TASK ITEM
How many of the lines below include the word "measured"? Only the number should be given.

[DATASET SECTION Boundary: Start]

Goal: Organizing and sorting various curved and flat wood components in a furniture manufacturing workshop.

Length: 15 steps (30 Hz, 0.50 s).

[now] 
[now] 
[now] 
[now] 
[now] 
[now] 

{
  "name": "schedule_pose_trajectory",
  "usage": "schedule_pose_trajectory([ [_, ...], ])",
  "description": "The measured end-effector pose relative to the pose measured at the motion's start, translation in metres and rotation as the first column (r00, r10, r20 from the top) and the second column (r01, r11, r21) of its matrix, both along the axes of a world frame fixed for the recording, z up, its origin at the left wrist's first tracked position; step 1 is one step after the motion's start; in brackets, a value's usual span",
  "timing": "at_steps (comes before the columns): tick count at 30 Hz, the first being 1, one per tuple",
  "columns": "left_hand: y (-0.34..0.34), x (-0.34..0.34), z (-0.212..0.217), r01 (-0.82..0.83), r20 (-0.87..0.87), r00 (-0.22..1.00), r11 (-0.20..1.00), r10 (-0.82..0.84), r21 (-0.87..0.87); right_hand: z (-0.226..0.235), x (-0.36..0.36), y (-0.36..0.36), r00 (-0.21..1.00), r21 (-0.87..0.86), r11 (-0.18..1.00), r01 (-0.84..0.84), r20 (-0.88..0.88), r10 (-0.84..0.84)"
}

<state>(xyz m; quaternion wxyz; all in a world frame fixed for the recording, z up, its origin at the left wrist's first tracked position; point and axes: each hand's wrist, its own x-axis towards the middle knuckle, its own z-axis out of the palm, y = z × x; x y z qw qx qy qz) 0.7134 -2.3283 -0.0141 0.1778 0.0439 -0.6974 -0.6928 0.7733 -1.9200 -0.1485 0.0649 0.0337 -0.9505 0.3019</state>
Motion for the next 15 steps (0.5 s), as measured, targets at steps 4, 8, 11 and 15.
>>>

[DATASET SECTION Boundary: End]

RESULT
2